Parker thought to argue, decided his energy would be better spent keeping an eye on the opening, grilled or unblocked. Anyway, Lambert outranked him.

Sweat was seeping into his eyes, persistent as ants, and Dallas had to stop to wipe it away. Salt burned, impairing his sight. Ahead, the shaft turned steeply downward. He'd been expecting the downturn about now, but the satisfaction of having his memory confirmed gave him little pleasure. Now he'd have to watch his speed and balance in addition to the shaft itself.

Crawling to the drop, he pointed the flamethrower downward and let loose another fiery discharge. No screams, no aroma of seared flesh drifted back up to him. The creature was still far ahead. He wondered if it were crawling, perhaps angrily, perhaps fearfully, in search of the exit. Or maybe it was waiting, turned to confront its persistent pursuer with inconceivable methods of alien defence.

It was hot in the shaft, and he was growing tired. There was another possibility, he mused. What if the creature had somehow discovered another way to leave the shaft? In that event he'd have made the tense, agonizing crawl for nothing. There was still only one way to resolve all the questions. He started down the steep slide head first, keeping the flamethrower balanced and pointing forward.

It was Lambert who first noticed the movement of the tracker needle. She had a nervous minute until some hasty figuring matched the reading with a known quantity.

'Beginning to get a reading on you,' she informed the distant Dallas.

'Okay.' He felt better, knowing that others knew exactly where he was. 'Stay on me.'

The shaft made another turn. He didn't recall there being quite so many twists and sharp bends, but he was positive he was still in the main shaft. He hadn't passed a single side tunnel wide enough to admit anything larger than Jones. Despite the alien's demonstrated aptitude for squeezing into small spaces, Dallas didn't think it could shrink its bulk enough to fit into a secondary vent pipe only a dozen or so centimetres across.

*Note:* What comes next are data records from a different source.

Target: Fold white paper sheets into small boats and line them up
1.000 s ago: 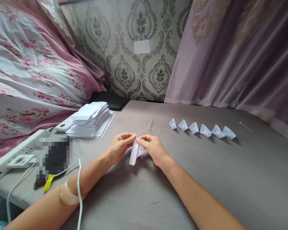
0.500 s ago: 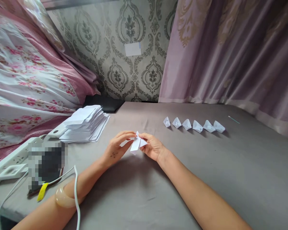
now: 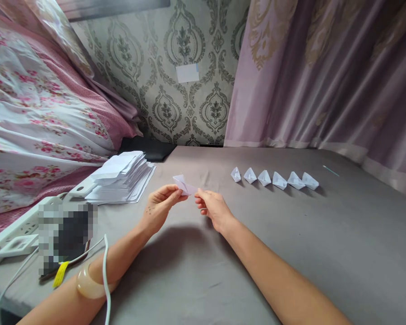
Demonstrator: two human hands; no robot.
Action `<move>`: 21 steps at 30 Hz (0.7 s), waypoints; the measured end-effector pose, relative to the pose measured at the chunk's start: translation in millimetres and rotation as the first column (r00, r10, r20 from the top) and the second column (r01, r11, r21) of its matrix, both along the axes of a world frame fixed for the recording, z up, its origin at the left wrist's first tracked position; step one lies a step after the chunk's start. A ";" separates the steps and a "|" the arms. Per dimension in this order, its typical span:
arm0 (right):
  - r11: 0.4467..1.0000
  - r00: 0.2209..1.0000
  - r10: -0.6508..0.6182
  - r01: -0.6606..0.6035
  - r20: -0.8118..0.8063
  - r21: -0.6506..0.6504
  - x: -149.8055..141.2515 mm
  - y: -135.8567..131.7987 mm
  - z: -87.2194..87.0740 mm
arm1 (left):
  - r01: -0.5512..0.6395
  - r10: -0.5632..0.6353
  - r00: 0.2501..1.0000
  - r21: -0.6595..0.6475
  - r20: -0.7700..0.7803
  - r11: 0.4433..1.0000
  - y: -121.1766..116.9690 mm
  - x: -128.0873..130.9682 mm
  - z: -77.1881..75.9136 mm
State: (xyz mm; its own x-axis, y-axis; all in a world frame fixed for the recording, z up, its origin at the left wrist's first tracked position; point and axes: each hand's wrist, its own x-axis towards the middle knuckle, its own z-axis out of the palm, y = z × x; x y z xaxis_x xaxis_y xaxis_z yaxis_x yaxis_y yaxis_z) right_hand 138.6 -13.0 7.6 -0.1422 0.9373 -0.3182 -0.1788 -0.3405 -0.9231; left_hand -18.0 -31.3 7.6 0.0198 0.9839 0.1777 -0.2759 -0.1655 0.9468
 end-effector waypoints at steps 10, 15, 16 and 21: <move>0.514 0.765 -0.512 -0.092 0.391 0.853 -9.3 -14.6 7.2 | 0.099 -0.085 0.993 -0.186 0.080 0.978 -1.4 2.3 -5.7; 0.478 0.726 -0.536 -0.160 0.431 0.864 -10.7 -15.2 -0.9 | 0.109 -0.094 0.991 -0.177 0.093 0.978 -3.6 5.9 -6.9; 0.459 0.727 -0.534 -0.180 0.432 0.870 -10.5 -15.0 -2.1 | 0.115 -0.099 0.990 -0.171 0.102 0.979 -3.9 6.5 -6.6; 0.391 0.741 -0.505 -0.262 0.443 0.882 -9.6 -15.8 -3.8 | 0.094 -0.075 0.987 -0.131 0.143 0.987 -4.2 7.6 -3.1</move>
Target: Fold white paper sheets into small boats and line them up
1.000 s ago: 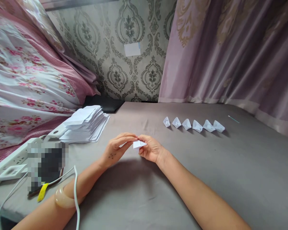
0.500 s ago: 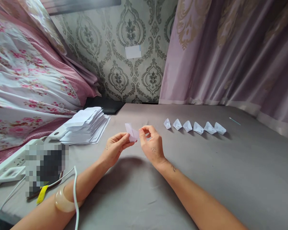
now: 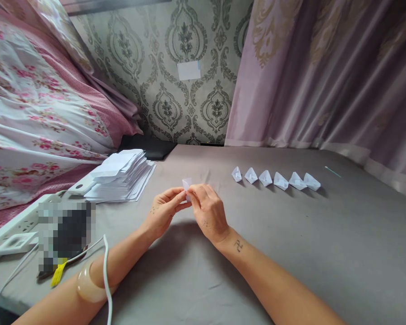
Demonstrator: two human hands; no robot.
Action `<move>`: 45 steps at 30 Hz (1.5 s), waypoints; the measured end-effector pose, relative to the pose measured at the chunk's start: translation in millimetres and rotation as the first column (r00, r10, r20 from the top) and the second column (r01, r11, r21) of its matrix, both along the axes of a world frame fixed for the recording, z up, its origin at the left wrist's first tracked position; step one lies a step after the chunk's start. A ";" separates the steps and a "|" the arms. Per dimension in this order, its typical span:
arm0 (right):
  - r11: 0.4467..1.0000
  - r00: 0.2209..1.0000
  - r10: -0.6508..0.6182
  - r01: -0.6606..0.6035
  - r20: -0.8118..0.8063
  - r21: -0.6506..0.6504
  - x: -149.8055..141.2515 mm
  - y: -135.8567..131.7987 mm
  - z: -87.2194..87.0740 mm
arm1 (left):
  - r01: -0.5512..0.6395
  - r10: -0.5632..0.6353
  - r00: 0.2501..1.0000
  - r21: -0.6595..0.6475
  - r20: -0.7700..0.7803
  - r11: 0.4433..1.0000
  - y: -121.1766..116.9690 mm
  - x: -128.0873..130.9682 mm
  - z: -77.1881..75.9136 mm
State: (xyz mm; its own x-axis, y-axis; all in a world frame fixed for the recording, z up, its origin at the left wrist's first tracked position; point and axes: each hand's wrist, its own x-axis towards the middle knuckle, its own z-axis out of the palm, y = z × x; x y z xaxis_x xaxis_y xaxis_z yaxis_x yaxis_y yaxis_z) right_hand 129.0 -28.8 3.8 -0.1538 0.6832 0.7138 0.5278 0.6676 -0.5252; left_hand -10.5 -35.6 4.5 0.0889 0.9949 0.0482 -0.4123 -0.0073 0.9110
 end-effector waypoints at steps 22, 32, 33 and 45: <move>0.997 0.998 0.019 -0.024 0.065 0.076 -4.0 0.6 -6.1 | -0.071 0.070 0.997 0.018 0.042 0.997 3.9 -3.1 -5.0; 0.997 0.996 -0.062 0.059 -0.062 -0.053 -8.8 -6.0 13.1 | -0.092 0.095 0.995 0.115 -0.029 0.989 -0.5 0.7 0.6; 0.997 0.996 -0.068 0.065 -0.058 -0.047 -8.6 -6.4 15.0 | -0.088 0.094 0.995 0.129 -0.038 0.988 -0.1 -0.1 1.2; 0.806 0.911 0.126 -0.325 -0.393 -0.495 -5.8 -3.1 20.4 | 0.187 -0.187 0.982 0.013 0.022 0.982 8.9 -20.4 9.5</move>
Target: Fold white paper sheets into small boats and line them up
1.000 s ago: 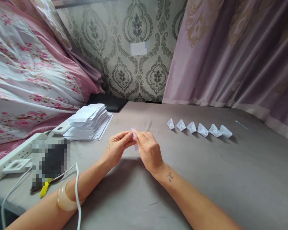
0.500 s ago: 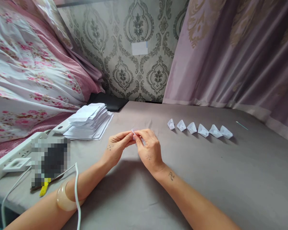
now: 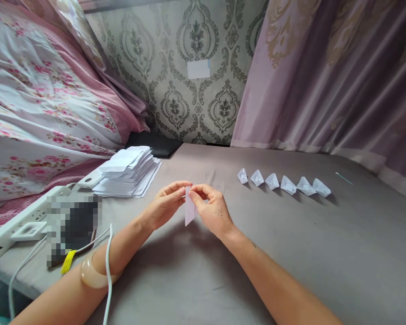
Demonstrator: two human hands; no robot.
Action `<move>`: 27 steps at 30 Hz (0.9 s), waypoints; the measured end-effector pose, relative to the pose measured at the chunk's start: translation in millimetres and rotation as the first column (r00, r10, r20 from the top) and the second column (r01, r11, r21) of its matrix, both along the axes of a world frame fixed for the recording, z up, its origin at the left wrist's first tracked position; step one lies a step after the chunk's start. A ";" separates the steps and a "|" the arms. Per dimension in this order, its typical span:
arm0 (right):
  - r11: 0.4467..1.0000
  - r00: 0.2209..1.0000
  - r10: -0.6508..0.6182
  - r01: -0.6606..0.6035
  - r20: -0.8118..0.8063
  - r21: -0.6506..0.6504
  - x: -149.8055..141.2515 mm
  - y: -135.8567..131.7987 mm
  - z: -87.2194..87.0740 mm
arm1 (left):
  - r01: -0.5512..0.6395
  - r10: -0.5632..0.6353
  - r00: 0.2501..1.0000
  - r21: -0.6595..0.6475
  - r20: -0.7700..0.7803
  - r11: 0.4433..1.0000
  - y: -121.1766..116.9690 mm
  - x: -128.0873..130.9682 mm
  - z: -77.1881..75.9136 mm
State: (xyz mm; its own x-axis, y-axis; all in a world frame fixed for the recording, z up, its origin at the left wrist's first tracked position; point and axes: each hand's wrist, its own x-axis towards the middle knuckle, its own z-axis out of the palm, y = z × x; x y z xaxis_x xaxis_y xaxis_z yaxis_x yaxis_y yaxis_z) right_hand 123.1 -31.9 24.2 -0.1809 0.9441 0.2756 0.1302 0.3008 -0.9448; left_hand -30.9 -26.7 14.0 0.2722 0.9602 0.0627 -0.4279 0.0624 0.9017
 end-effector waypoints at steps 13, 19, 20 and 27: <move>0.918 0.944 0.242 -0.298 -0.225 -0.261 6.6 -1.1 7.9 | 0.050 -0.050 0.997 -0.005 0.057 0.999 -1.8 1.8 1.9; 0.971 0.991 0.077 -0.100 -0.110 -0.216 5.6 2.0 5.5 | -0.218 0.222 0.971 0.056 -0.084 0.974 -0.5 4.7 -2.7; 0.983 0.997 0.010 -0.024 -0.079 -0.182 5.0 2.5 3.8 | -0.271 0.278 0.953 0.074 -0.119 0.960 -0.7 5.3 -3.1; 0.977 0.978 -0.200 0.195 0.056 0.090 1.6 1.6 -4.5 | -0.232 0.242 0.949 0.074 -0.200 0.970 -8.3 14.1 -1.9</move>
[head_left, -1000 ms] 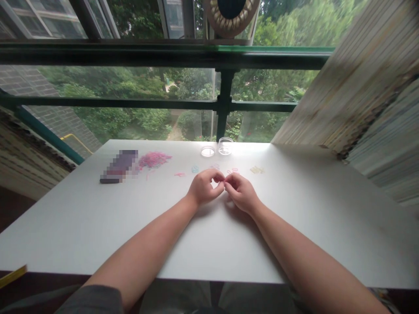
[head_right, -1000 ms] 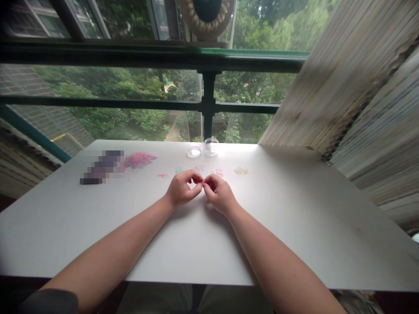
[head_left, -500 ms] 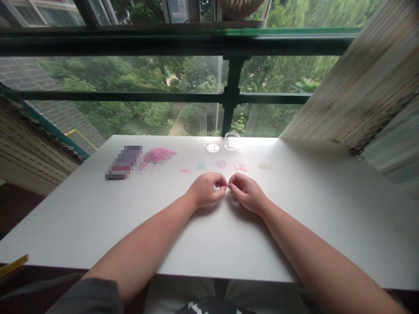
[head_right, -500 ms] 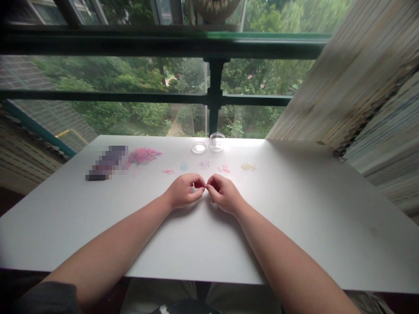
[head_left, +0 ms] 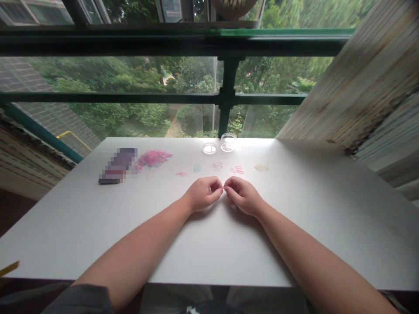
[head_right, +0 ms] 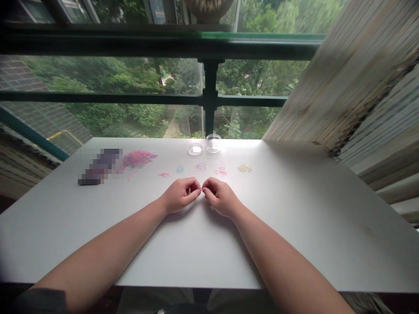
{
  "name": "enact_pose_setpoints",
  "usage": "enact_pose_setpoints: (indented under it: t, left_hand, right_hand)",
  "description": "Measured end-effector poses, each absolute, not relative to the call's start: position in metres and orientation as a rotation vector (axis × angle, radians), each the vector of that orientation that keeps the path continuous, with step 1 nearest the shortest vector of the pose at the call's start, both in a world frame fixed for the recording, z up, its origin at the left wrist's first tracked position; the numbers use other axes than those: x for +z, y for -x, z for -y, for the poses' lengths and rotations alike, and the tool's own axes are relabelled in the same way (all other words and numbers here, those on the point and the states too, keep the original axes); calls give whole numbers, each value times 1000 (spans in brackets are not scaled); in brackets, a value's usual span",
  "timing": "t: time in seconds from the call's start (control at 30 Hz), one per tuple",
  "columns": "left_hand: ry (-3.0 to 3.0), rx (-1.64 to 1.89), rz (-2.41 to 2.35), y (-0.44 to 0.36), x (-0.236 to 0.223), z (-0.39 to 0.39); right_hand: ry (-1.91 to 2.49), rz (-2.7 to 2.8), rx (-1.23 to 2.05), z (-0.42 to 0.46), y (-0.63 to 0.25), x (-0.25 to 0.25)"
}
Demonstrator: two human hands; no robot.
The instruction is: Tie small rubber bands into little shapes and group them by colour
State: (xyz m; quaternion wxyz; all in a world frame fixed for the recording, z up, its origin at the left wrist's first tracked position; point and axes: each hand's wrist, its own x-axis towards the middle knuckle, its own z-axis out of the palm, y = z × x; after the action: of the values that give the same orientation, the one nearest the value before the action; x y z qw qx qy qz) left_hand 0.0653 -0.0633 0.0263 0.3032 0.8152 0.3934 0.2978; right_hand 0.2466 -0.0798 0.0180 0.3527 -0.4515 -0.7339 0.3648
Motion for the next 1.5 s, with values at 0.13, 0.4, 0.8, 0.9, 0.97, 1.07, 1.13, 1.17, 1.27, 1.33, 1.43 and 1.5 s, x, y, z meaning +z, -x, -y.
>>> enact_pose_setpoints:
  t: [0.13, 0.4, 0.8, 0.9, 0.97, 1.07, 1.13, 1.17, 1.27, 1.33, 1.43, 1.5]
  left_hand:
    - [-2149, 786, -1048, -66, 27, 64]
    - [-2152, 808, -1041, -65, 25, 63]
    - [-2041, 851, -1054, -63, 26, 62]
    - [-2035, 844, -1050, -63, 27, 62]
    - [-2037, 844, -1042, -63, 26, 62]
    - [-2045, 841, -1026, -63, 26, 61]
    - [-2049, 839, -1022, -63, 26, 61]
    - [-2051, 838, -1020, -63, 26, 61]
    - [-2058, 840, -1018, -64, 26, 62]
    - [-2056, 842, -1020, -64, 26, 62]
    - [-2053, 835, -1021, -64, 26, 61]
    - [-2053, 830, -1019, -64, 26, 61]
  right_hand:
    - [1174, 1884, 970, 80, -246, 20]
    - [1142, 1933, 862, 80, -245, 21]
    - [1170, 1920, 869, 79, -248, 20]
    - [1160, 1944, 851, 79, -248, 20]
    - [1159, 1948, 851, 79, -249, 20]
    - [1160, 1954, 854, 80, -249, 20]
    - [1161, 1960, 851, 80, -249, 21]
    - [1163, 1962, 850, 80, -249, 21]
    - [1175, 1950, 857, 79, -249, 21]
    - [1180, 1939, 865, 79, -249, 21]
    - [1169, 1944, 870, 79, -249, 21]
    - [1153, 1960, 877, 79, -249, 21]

The present turn confronting him proved especially difficult to negotiate. The long, inflexible barrel of the flamethrower didn't make it any easier. Panting, he lay there and considered how to proceed.

'Ripley.'

She jerked at the sharpness in his voice, spoke hurriedly into the 'com pickup. 'I'm here. Reading you clearly. Anything wrong? You sound. .' she caught herself. How else should Dallas sound except nervous'

'I'm okay,' he told her. 'Just tired. Out of shape. Too many weeks in hypersleep, you lose your muscle tone no matter what the freezers do for you.' He wriggled into a new position, gained a better view ahead.

'I don't think this shaft goes much farther. It's getting hot in here.' That was to be expected, he told himself. The accumulated effect of multiple blasts from his flamethrower would tax the internal cooling capacity of the shaft's thermostats.

'Continuing on now. Stay ready.'

An onlooker could easily have read the relief in Dallas's face when he finally emerged from the cramped tunnel. It opened into one of the Nostromo's main air ducts, a two-tiered tunnel split by a catwalk. He crawled out of the shaft and stood on the railless walkway, stretched gratefully.

A careful inspection of the larger passage proved negative. The only sound he heard was the patient throbbing of cooling machinery. There was a repair junction partway down the walk and he strolled out to it, repeated his inspection there. As far as he could see, the huge chamber was empty.